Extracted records
------------------------------------------------------------------------
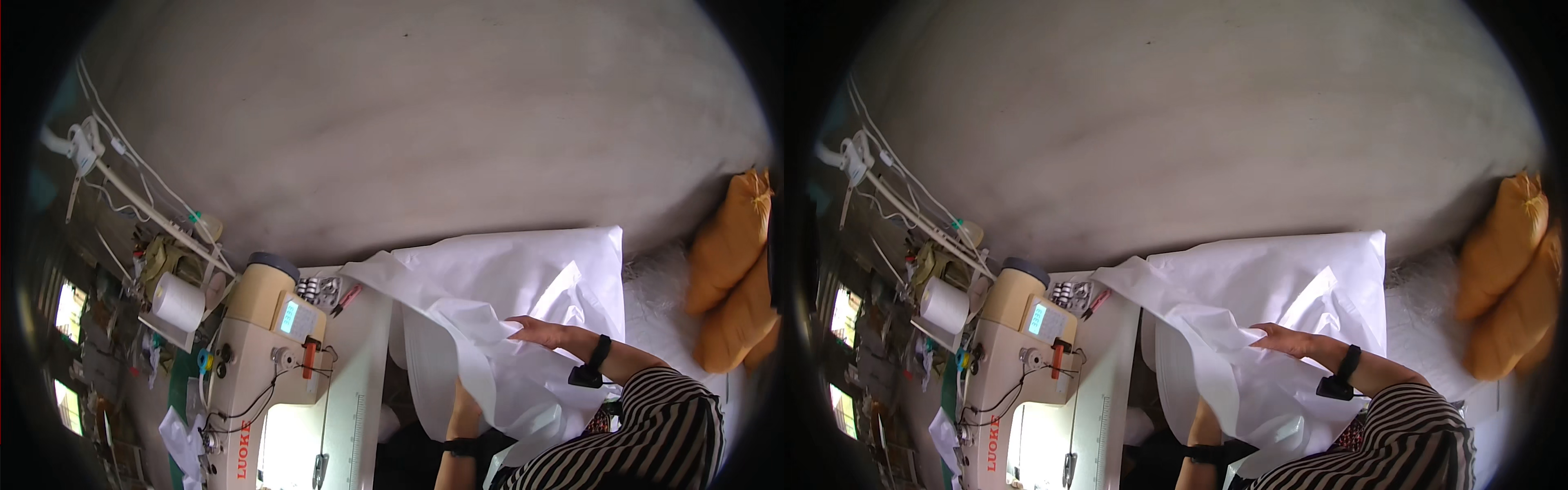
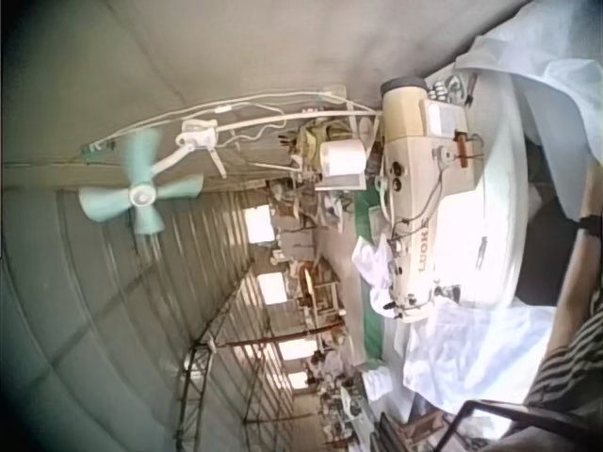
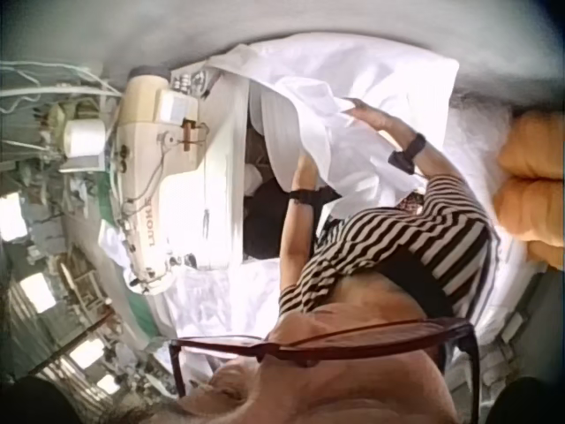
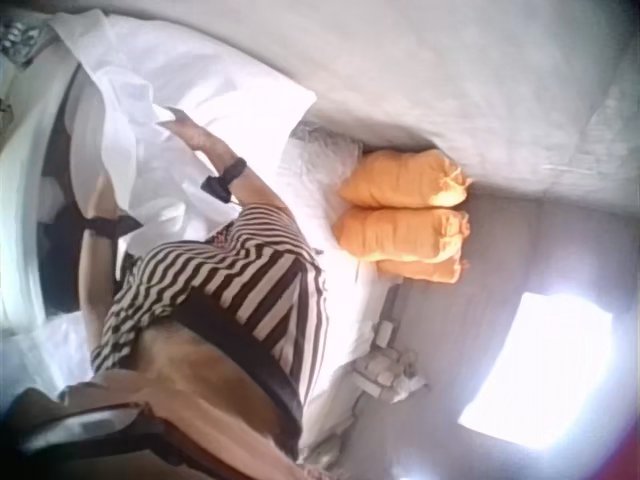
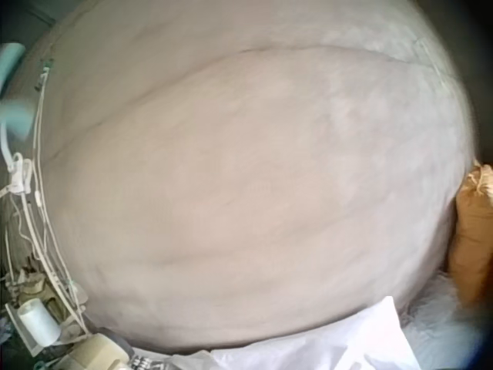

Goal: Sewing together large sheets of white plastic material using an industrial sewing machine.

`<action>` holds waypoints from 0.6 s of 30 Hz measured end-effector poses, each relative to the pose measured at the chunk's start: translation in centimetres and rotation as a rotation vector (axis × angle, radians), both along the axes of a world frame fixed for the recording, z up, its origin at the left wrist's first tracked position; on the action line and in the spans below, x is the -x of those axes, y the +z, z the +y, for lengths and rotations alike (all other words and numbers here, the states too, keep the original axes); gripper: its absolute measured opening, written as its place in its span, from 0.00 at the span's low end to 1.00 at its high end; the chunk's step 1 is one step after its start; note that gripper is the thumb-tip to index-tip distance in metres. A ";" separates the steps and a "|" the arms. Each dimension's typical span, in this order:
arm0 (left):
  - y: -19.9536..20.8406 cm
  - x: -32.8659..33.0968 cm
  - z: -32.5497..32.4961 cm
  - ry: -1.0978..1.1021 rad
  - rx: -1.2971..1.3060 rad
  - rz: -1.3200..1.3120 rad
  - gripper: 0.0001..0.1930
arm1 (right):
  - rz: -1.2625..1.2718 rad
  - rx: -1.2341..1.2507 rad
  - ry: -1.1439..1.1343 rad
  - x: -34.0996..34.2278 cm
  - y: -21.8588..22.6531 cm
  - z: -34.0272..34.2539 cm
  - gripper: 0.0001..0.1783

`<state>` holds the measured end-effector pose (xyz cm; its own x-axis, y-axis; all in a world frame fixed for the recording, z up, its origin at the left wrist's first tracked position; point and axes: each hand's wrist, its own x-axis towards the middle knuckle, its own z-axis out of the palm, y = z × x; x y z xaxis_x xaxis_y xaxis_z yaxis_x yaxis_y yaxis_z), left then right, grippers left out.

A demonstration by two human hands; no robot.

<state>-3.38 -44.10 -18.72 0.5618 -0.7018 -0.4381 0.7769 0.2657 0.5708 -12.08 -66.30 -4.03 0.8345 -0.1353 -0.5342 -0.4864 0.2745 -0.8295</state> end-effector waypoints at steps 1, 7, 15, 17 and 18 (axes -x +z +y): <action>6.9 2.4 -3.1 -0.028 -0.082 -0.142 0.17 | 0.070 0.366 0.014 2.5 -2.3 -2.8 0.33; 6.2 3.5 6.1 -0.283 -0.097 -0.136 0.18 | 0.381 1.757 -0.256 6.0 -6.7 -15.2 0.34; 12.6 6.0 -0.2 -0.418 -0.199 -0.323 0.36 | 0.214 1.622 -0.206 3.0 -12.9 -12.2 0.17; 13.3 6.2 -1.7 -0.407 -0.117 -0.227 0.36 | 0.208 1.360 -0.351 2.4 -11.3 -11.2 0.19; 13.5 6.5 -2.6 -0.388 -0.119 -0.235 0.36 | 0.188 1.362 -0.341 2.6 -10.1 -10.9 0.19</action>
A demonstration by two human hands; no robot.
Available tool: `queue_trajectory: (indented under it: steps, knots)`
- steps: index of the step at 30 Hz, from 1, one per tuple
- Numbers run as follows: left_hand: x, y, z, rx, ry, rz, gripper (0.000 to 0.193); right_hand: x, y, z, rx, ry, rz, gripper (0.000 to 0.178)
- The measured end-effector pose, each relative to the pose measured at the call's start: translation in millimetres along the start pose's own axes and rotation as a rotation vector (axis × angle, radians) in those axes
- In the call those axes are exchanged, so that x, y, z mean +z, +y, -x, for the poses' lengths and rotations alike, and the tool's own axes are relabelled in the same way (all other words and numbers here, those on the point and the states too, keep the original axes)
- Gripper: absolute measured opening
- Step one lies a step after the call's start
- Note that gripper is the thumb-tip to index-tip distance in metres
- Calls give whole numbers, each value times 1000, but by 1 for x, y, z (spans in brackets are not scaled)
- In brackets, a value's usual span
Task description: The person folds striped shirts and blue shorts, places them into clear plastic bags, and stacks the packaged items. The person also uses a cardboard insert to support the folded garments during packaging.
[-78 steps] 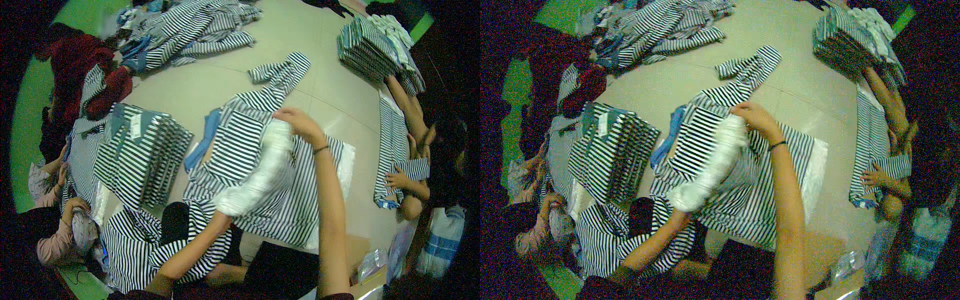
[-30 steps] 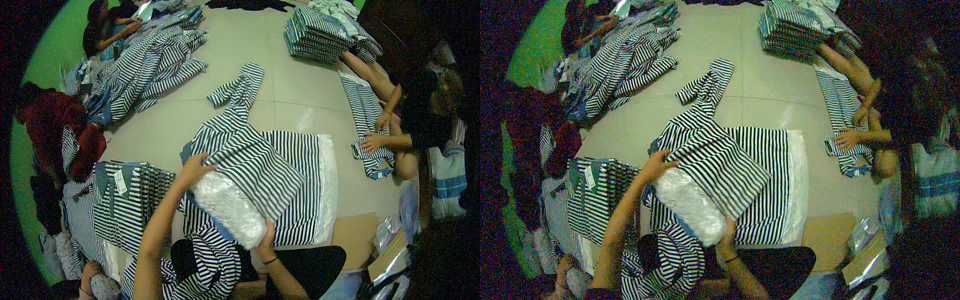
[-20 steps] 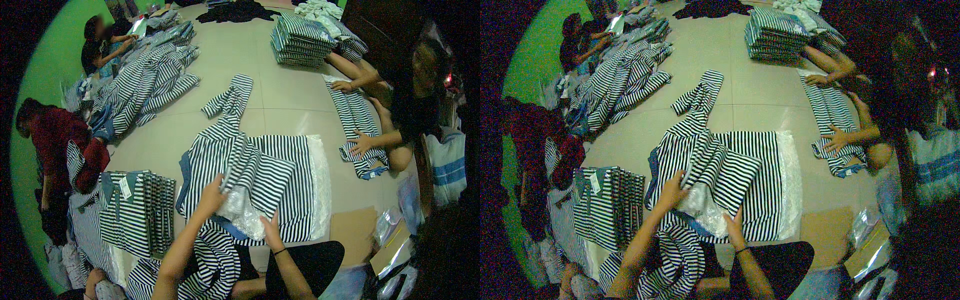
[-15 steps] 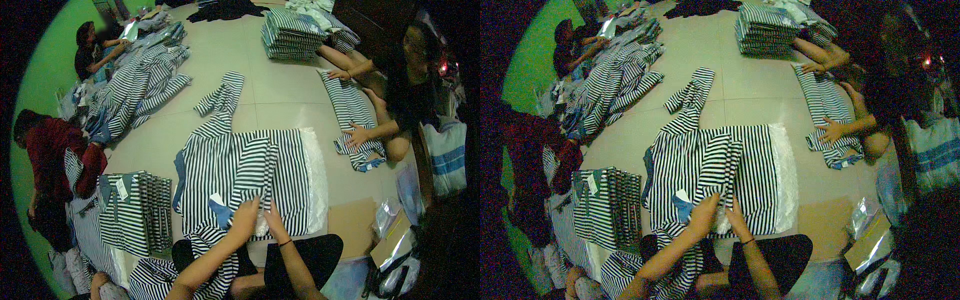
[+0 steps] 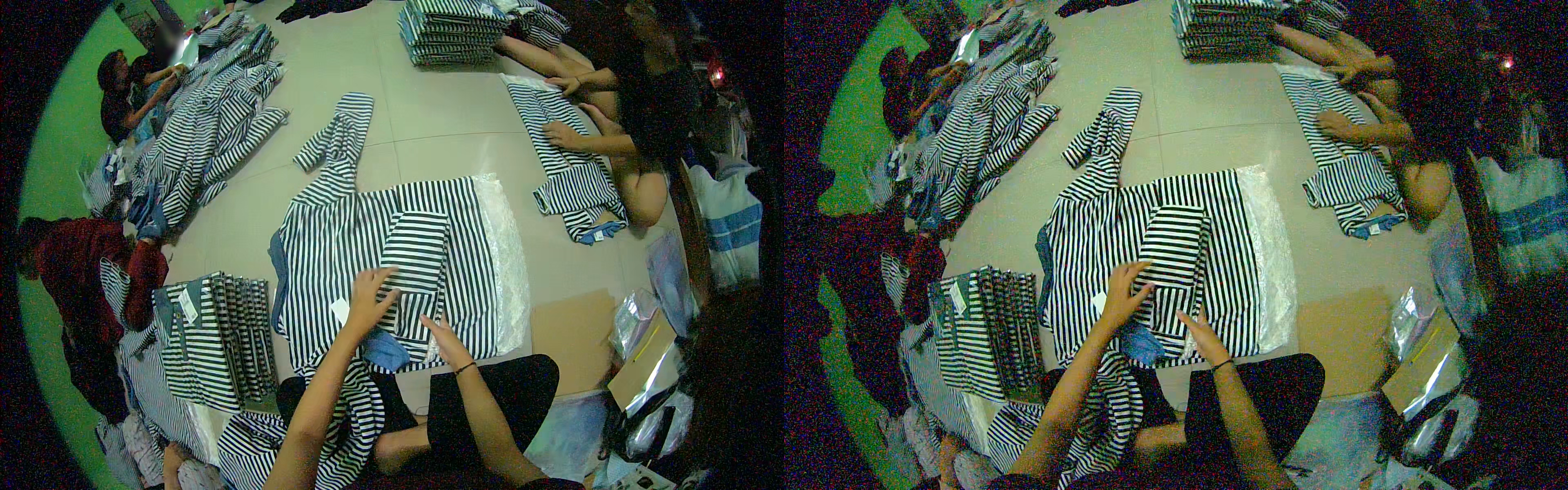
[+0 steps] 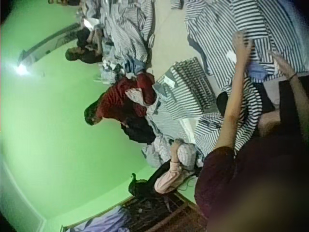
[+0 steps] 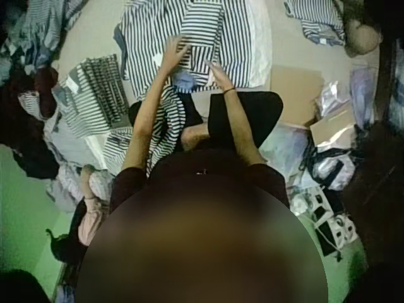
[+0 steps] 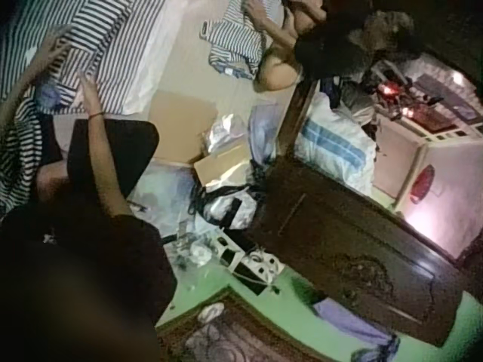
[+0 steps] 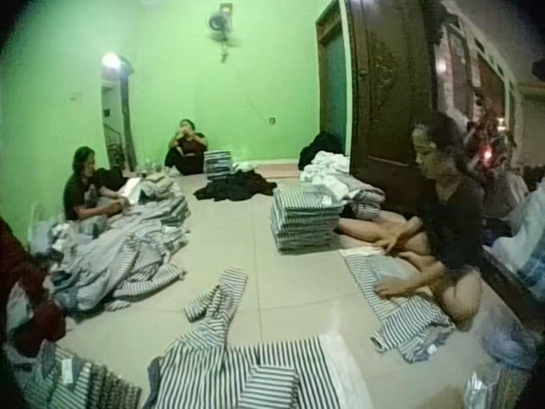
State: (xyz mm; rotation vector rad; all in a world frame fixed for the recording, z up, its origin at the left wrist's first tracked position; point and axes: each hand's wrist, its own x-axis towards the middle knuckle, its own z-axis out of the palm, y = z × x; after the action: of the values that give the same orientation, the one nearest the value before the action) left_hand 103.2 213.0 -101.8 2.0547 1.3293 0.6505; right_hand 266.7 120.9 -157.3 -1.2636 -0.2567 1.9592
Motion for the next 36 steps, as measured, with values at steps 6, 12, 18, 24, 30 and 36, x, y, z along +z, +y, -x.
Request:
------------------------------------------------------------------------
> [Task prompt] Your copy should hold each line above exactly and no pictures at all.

> [Response for this exercise]
Goal: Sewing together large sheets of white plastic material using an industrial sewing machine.

`<action>` holds waypoints from 0.6 s of 30 Hz measured end-effector poses, each relative to the pose measured at the chunk's start: translation in centimetres and rotation as a rotation vector (axis × angle, radians), both along the axes of a world frame fixed for the recording, z up, its origin at the left wrist's first tracked position; on the action line and in the spans below, x is the -x of those axes, y the +z, z the +y, for lengths and rotations alike (all other words and numbers here, the states too, keep the original axes); gripper: its absolute measured opening, written as its place in its span, from 0.00 at the span's low end to 1.00 at its high end; the chunk's step 1 is one step after its start; note that gripper is the thumb-tip to index-tip distance in metres. A ";" separates the steps and a "|" the arms. Each dimension's typical span, in this order:
arm0 (left):
  - y: -19.9536..20.8406 cm
  - x: -32.8659..33.0968 cm
  - z: -32.5497..32.4961 cm
  - ry: -1.0978..1.1021 rad
  - rx: -1.2971..1.3060 rad
  - rz: -1.3200..1.3120 rad
  - gripper: 0.0001..0.1930
arm1 (right):
  - rz: -1.2625..1.2718 rad
  - rx: -1.2341..1.2507 rad
  - ry: -1.1439..1.1343 rad
  - x: -34.0996..34.2278 cm
  - y: -21.8588..22.6531 cm
  - z: -34.0272..34.2539 cm
  - gripper: 0.0001..0.1783

`<state>` holds the measured end-effector pose (xyz cm; its own x-axis, y-axis; all in a world frame fixed for the recording, z up, its origin at the left wrist's first tracked position; point and axes: each hand's wrist, its own x-axis towards the middle knuckle, its own z-axis out of the palm, y = z × x; x y z xaxis_x xaxis_y xaxis_z yaxis_x yaxis_y yaxis_z), left then right, grippers left out.

A demonstration by two human hands; no robot.

<state>-3.38 -44.10 -18.72 0.5618 -0.7018 -0.4381 0.7769 0.2657 0.5708 -12.08 -66.30 -4.03 0.8345 -0.1353 -0.5342 -0.4864 0.2745 -0.8295</state> end-effector waypoints at steps 1, 7, 15, 17 and 18 (axes -x +z +y): <action>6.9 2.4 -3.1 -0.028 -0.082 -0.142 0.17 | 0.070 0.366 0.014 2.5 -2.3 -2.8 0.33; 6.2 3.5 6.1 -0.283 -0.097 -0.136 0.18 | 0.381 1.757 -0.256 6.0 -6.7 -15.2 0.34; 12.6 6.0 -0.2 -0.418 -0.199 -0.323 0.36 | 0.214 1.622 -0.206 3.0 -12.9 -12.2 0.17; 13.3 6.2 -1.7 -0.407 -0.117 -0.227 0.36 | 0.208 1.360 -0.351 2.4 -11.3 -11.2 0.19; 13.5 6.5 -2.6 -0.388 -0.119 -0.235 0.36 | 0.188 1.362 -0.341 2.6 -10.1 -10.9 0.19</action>
A demonstration by two human hands; no robot.
Available tool: `queue_trajectory: (indented under it: steps, knots)`
- steps: index of the step at 30 Hz, from 1, one per tuple
- Numbers run as follows: left_hand: x, y, z, rx, ry, rz, gripper (0.000 to 0.193); right_hand: x, y, z, rx, ry, rz, gripper (0.000 to 0.178)
- The measured end-effector pose, each relative to the pose measured at the call's start: translation in millimetres along the start pose's own axes and rotation as a rotation vector (axis × angle, radians) in those axes
- In the call those axes are exchanged, so that x, y, z mean +z, +y, -x, for the poses' lengths and rotations alike, and the tool's own axes are relabelled in the same way (all other words and numbers here, those on the point and the states too, keep the original axes)
- Gripper: absolute measured opening
- Step one lies a step after the call's start
- Note that gripper is the thumb-tip to index-tip distance in metres
- Calls give whole numbers, each value times 1000, but by 1 for x, y, z (spans in brackets are not scaled)
- In brackets, a value's usual span
Task description: The person folds striped shirts and blue shorts, places them into clear plastic bags, and stacks the packaged items. The person also uses a cardboard insert to support the folded garments during packaging.
[-78 steps] 
[-30 steps] 
[-20 steps] 
[-15 steps] 
[+0 steps] 
[+0 steps] 
[+0 steps] 
[+0 steps] 
[+0 steps] 
State: (xyz mm; rotation vector rad; all in a world frame fixed for the recording, z up, its origin at the left wrist's first tracked position; point and axes: each hand's wrist, its own x-axis towards the middle knuckle, its own z-axis out of the palm, y = z × x; after the action: of the values that give the same orientation, the one nearest the value before the action) left_hand 103.2 213.0 -101.8 2.0547 1.3293 0.6505; right_hand 266.7 120.9 -157.3 -1.2636 -0.2567 1.9592
Motion for the next 36 steps, as measured, with values at steps 6, 12, 18, 24, 30 and 36, x, y, z along +z, +y, -x.
Request:

This output is finished.